# Your assignment
For the entries that follow, retype exactly the lines from the one containing "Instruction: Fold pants" to the one containing "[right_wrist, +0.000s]", inclusive, and only those. Images stay out of the copy.

Data records:
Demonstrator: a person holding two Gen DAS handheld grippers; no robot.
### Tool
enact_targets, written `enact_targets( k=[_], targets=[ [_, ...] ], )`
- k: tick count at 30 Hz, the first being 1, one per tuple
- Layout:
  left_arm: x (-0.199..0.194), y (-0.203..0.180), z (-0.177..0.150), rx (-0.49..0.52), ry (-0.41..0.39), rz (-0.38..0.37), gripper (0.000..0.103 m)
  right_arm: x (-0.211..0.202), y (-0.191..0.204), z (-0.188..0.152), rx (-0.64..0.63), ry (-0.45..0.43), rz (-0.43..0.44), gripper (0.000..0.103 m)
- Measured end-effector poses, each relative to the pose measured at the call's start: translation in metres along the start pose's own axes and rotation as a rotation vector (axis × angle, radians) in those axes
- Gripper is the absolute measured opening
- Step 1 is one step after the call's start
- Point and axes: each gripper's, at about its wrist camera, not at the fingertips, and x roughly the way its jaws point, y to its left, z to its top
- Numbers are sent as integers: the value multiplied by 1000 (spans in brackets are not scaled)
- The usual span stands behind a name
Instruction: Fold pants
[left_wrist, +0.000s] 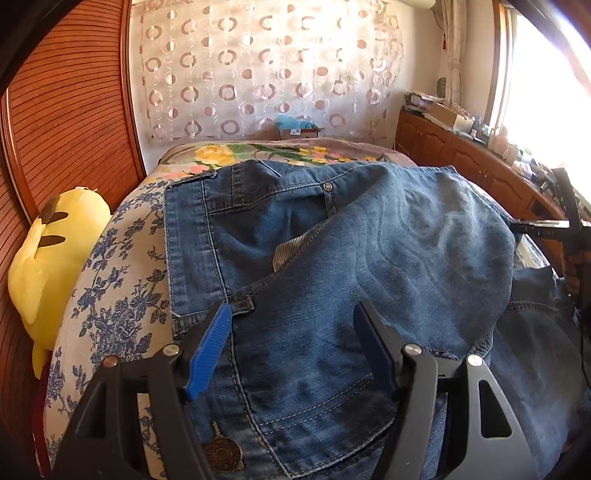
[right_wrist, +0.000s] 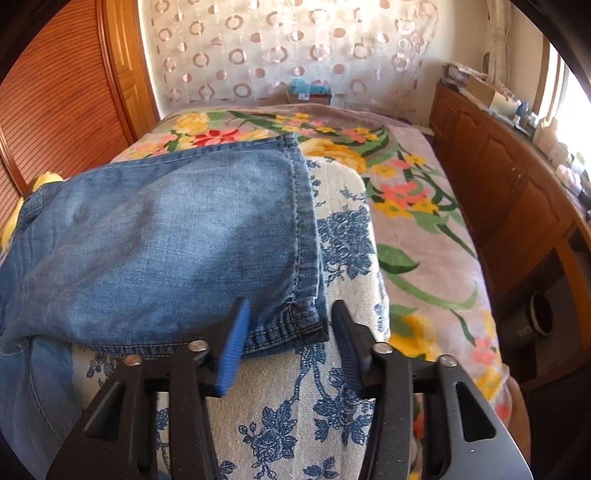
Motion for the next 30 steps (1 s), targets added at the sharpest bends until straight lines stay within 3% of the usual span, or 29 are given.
enact_targets(
  k=[3,12,18,21,23,25,27,30],
  targets=[
    [1,4,0,-16,3,-3,68,-5,1,-1,-7,-4,-1,17],
    [0,8,1,-32,-15,-12,68,-76,-8,-15,2,-129,-60,13],
    [1,10,1,-35,-12,-18,68,-88,-16,-49,14,-49,-59,14],
    [1,9,1,-29,-14,-10,68,-81,-14,-57,21,-14,-44,17],
    [-2,7,3,-19,-13,-18,68,-80,-13,-54,21,-23,-57,25],
    [-5,7,10,-21,-3,-35,68,-82,-12,-43,24,-53,-47,31],
    [-11,10,22,-10,-12,-46,68,-83,-9,-31,11,-79,-34,44],
    [-15,11,40,39,-27,-12,68,-78,-3,-4,-16,-114,-20,49]
  ],
)
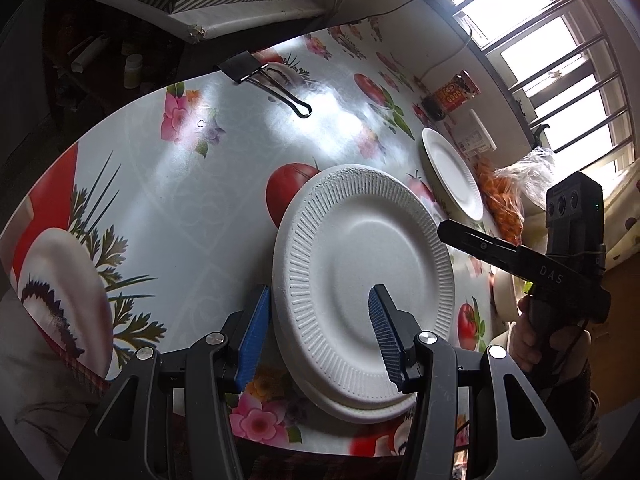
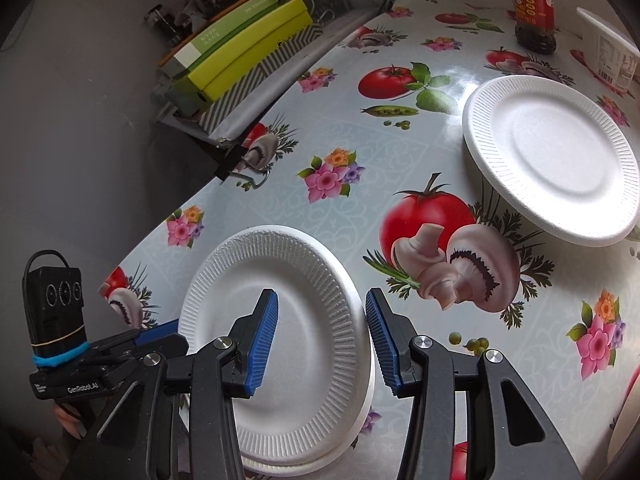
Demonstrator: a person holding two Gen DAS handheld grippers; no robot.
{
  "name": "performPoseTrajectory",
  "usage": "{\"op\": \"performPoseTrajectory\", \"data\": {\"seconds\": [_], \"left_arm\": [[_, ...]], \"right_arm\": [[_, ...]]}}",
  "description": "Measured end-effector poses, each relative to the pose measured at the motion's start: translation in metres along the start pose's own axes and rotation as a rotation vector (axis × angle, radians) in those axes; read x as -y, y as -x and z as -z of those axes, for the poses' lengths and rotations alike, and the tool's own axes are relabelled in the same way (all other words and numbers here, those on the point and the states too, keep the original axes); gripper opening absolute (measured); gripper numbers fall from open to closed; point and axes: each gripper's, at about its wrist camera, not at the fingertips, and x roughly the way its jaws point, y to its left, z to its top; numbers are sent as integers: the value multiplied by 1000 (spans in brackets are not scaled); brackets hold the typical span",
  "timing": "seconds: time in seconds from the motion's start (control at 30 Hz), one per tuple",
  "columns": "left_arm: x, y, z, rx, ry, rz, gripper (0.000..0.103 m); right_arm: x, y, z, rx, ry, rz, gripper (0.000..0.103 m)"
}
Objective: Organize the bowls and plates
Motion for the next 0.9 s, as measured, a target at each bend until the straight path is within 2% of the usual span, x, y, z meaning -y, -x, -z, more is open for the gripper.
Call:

# Result of this task
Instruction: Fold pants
[left_wrist, +0.000s] 
[right_wrist, +0.000s] 

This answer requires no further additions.